● DIRECTIONS: Your task is to copy the records that follow exactly, minus any images.

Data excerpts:
#####
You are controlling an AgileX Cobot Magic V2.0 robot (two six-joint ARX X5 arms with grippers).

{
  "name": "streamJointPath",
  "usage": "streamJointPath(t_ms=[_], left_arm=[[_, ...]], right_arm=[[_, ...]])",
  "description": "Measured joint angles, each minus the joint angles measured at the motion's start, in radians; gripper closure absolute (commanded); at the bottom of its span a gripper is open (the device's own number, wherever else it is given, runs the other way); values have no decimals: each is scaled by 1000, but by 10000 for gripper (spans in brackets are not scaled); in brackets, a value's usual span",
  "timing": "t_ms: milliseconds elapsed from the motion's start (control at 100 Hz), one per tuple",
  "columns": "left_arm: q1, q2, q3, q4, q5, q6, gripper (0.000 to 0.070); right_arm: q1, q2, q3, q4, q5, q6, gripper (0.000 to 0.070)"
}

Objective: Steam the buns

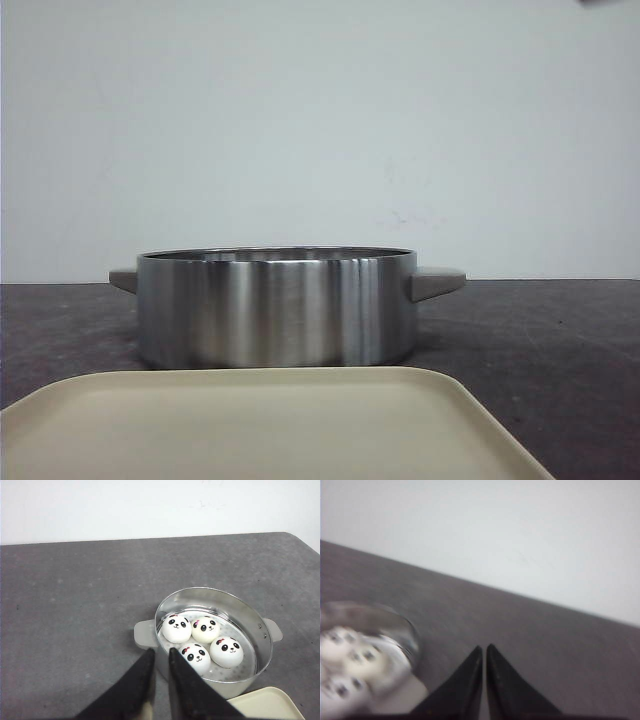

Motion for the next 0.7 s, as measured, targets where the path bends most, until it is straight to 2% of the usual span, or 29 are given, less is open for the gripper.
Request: streamJointPath(t_ms=[80,270,470,700], left_arm=[[0,0,0,0,0,0,697],[0,0,0,0,0,0,697],[0,0,0,0,0,0,697],[0,0,0,0,0,0,697]], right_arm=[[-92,-117,-113,18,-42,-2,692],[-264,-356,-308,43,-85,-2,693],[-314,-476,-422,21,-97,-2,693],[-321,-500,-429,-104,-67,-2,693]])
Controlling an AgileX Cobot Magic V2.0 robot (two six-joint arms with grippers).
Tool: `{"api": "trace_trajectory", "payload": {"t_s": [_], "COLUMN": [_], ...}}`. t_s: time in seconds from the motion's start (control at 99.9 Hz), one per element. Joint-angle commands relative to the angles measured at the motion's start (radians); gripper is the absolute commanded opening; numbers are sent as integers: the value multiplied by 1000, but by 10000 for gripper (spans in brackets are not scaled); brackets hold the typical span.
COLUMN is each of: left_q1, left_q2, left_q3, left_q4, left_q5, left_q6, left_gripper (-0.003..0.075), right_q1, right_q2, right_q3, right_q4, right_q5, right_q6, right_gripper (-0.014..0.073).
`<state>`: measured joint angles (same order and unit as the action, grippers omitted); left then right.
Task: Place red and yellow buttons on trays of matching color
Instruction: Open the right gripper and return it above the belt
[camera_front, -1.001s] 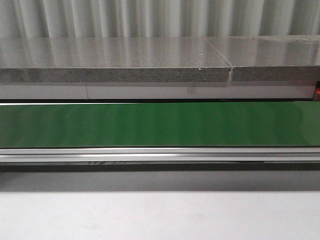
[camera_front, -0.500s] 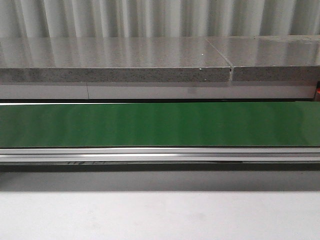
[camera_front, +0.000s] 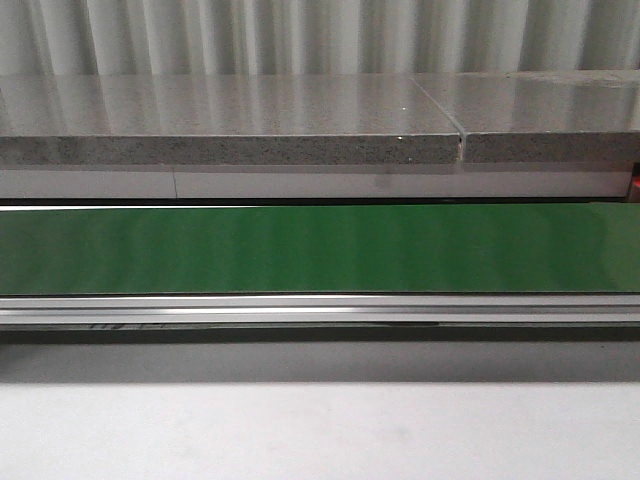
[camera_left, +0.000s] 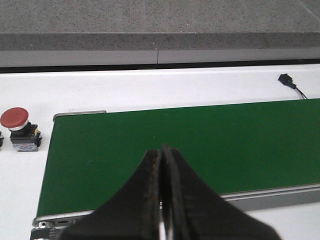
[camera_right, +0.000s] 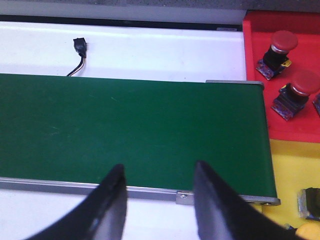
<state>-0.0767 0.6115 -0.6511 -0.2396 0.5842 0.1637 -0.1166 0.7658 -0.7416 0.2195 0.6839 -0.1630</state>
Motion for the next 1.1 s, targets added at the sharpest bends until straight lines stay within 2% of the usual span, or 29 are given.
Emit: {"api": "trace_trajectory", "payload": {"t_s": [0.0,0.11,0.951,1.031,1.091], "left_q1": [-8,-8,-8,-8,-8], "left_q2": [1,1,1,1,1], "left_q3": [-27,-27,-27,-27,-27], "left_q4": [-19,-19,-11,-11,-11], "left_q5": [-74,-74,-74,-74,-72], "left_q6": [1,1,1,1,1], "left_gripper": [-20,-20,-15,36,129], "right_q1": [3,3,3,3,3], "right_q2": [-18,-18,-18,-18,-18], "right_q3": [-25,-25,-25,-25,-25], "right_q4": [10,10,10,10,10], "right_q5": [-70,-69,-57,-57,-57], "right_q6": [-13,-13,-13,-13,-13], "right_gripper": [115,-74,-67,-67,-67]}}
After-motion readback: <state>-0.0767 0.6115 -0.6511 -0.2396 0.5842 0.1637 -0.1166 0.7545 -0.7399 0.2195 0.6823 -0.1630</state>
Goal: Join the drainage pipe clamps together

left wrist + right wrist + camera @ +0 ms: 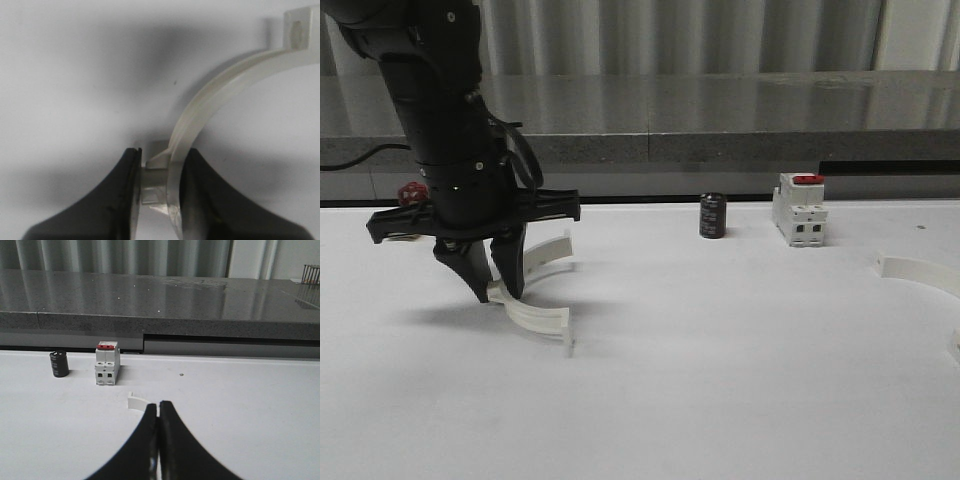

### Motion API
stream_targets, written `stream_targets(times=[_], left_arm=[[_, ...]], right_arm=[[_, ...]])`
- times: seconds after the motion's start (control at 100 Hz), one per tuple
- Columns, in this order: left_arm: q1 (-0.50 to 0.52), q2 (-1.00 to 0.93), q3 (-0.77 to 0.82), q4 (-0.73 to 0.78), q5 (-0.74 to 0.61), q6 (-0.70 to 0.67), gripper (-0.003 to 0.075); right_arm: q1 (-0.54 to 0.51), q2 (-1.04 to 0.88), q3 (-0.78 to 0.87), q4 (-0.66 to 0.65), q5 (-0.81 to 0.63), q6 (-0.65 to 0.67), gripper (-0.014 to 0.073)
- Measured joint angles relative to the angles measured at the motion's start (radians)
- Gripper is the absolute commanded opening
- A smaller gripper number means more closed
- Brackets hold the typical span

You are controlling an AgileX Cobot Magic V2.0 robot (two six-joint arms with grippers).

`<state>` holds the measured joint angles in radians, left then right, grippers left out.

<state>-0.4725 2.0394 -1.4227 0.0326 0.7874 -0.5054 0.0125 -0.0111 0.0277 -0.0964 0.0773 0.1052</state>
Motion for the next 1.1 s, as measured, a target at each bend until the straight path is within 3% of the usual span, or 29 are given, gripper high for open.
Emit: stream_targets(times=[0.08, 0.25, 0.34, 0.63, 0.71, 0.86, 1.1], left_arm=[[-0.002, 0.005, -0.002, 0.000, -0.002, 0.000, 0.0076], [-0.002, 0.011, -0.002, 0.000, -0.002, 0.000, 0.0363], [-0.002, 0.011, -0.002, 0.000, -0.010, 0.000, 0.0422], [-0.002, -0.021, -0.002, 0.048, 0.022, 0.000, 0.0387], [-0.002, -0.065, -0.002, 0.083, 0.054, 0.029, 0.0282], [-0.002, -0.163, -0.002, 0.101, 0.093, 0.155, -0.0022], [0.041, -0.303, -0.002, 0.093, 0.129, 0.291, -0.0020]], right_arm=[[0.000, 0.000, 0.000, 0.000, 0.000, 0.000, -0.0066], [0.000, 0.000, 0.000, 0.000, 0.000, 0.000, -0.0066], [0.000, 0.000, 0.000, 0.000, 0.000, 0.000, -0.0066], [0.000, 0.000, 0.000, 0.000, 0.000, 0.000, -0.0066], [0.000, 0.000, 0.000, 0.000, 0.000, 0.000, -0.0066], [0.000, 0.000, 0.000, 0.000, 0.000, 0.000, -0.0066], [0.000, 0.000, 0.000, 0.000, 0.000, 0.000, -0.0066]])
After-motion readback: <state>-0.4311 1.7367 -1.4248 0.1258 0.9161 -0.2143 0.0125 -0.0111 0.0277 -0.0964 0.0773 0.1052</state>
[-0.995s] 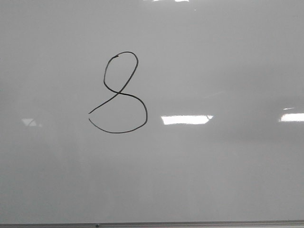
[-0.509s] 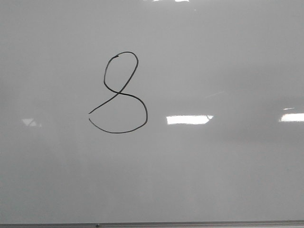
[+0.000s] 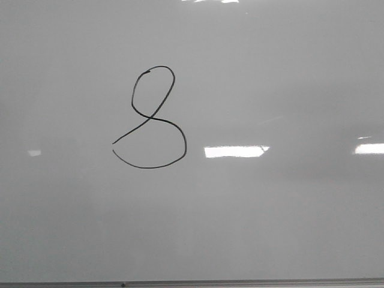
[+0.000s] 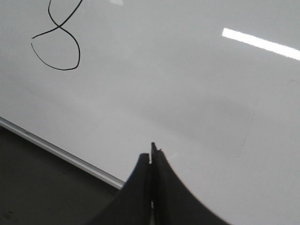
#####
● SOLUTION FOR THIS PROBLEM:
You are controlling an AgileX Cobot Magic V2.0 robot (two six-joint ARX X5 arms with grippers).

{
  "name": "streamJointPath",
  "usage": "streamJointPath(t_ms=[_], left_arm=[[_, ...]], right_arm=[[_, ...]])",
  "description": "Measured joint angles, each minus the joint angles measured at the motion's start, in radians; gripper closure absolute (commanded); at the bottom of its span a gripper is open (the device's own number, wherever else it is given, runs the other way); values have no decimals: each is scaled by 1000, but by 10000 for gripper (spans in brackets are not scaled); in brackets, a value's usual span",
  "timing": "t_ms: milliseconds elapsed from the motion's start (control at 100 Hz), one per tuple",
  "columns": "left_arm: q1, q2, q3, q4, q5, q6, gripper (0.000 to 0.070); right_arm: q1, q2, q3, q4, q5, q6, gripper (0.000 to 0.070)"
}

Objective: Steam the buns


Motion for the next 0.7 s, as measured, targets where the path bends most, until it is straight to 2% of the usual span, or 29 are given, less is open for the gripper.
Request: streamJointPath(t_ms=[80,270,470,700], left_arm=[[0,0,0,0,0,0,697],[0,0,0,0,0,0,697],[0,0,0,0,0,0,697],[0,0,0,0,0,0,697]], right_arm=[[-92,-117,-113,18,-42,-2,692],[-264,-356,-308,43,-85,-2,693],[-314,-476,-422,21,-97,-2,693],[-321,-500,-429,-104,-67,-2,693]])
Controlling an AgileX Cobot Magic V2.0 robot (two six-joint arms with grippers).
Tool: `{"api": "trace_trajectory", "payload": {"t_s": [_], "COLUMN": [_], ...}}`. t_s: time in seconds from the motion's start (control at 99.9 Hz), one per element. Joint-angle commands relative to the angles measured at the motion's start (radians); gripper is the absolute commanded opening; numbers are sent as integers: the value multiplied by 1000, but by 10000 for gripper (spans in brackets are not scaled); brackets hold the typical span.
COLUMN is each of: left_q1, left_q2, left_q3, left_q4, left_q5, left_q6, left_gripper (-0.003..0.075), right_q1, right_q2, right_q3, right_q4, right_q5, right_q6, right_gripper (-0.014..0.073).
`<state>`: measured joint angles (same order and unit as the action, grippers omitted); left then right.
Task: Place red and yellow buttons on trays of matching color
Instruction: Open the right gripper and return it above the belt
[camera_front, -1.001s] 
[camera_front, -0.500s] 
[camera_front, +0.000s] 
[camera_left, +0.000s] 
[camera_right, +0.000s] 
<state>-0.0767 0.6115 -0.6511 -0.2396 0.5842 0.1637 -0.1166 0.7658 -0.7416 0.2195 0.6839 -0.1630</state>
Motion for the next 1.1 s, targets added at the sharpest bends until straight lines stay within 2% of the usual span, or 29 are given.
Emit: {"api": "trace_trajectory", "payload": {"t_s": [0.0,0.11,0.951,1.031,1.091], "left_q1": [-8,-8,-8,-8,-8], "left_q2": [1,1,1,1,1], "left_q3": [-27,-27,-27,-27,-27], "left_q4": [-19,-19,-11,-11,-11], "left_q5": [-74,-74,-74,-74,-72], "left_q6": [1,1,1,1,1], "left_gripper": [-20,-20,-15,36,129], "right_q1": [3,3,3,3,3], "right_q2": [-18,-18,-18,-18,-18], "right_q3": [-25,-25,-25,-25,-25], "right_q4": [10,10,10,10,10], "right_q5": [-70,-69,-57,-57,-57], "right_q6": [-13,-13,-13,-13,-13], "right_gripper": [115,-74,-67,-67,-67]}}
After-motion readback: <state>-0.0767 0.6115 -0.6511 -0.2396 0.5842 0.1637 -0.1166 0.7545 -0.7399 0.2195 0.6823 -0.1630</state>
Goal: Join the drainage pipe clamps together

left wrist + right wrist + camera @ +0 ms: 

### Motion API
stream_targets, written `stream_targets(times=[_], left_arm=[[_, ...]], right_arm=[[_, ...]])`
- times: seconds after the motion's start (control at 100 Hz), one per tuple
- Columns, in this order: left_arm: q1 (-0.50 to 0.52), q2 (-1.00 to 0.93), q3 (-0.77 to 0.82), q4 (-0.73 to 0.78), q5 (-0.74 to 0.61), q6 (-0.70 to 0.67), gripper (-0.003 to 0.075); right_arm: q1 (-0.54 to 0.51), q2 (-1.04 to 0.88), q3 (-0.78 to 0.87), q4 (-0.66 to 0.65), q5 (-0.81 to 0.63), q6 (-0.65 to 0.67), gripper (-0.014 to 0.073)
- Measured joint angles relative to the angles measured at the motion's start (radians)
- Gripper is the absolute commanded opening
- A smaller gripper number means more closed
- Brackets hold the typical span

You are controlling an AgileX Cobot Magic V2.0 robot (two six-joint arms with grippers).

`<state>` holds the measured joint angles in radians, left then right, grippers left out.

<state>-0.4725 2.0394 -1.4227 0.0326 0.7874 -0.5054 0.0125 -0.0111 0.0277 -0.0964 0.0773 0.1052</state>
Motion for the next 1.1 s, as measured, a target at each bend until the straight path is within 3% of the usual span, or 29 are given, gripper high for open.
Emit: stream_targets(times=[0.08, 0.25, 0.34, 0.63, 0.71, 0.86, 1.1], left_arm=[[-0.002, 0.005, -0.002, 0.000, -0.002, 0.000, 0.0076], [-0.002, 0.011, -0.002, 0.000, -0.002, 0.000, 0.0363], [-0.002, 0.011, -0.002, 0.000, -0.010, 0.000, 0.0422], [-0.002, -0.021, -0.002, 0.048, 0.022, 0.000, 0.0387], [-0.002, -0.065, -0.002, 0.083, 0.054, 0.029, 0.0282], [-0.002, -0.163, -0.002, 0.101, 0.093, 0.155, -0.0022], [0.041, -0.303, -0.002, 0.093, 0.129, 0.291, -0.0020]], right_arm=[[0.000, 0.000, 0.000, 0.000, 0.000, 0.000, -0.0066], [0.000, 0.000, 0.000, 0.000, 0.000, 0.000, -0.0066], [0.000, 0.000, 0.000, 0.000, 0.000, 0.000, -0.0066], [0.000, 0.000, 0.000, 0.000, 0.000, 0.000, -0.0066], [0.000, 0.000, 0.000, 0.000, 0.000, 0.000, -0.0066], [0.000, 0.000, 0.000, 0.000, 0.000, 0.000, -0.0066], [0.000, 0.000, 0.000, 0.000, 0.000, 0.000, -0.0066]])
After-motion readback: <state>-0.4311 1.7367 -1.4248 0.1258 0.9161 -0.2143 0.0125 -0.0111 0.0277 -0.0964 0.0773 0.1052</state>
[-0.995s] 
[-0.509s] 
[+0.000s] 
[+0.000s] 

The response has been given in full.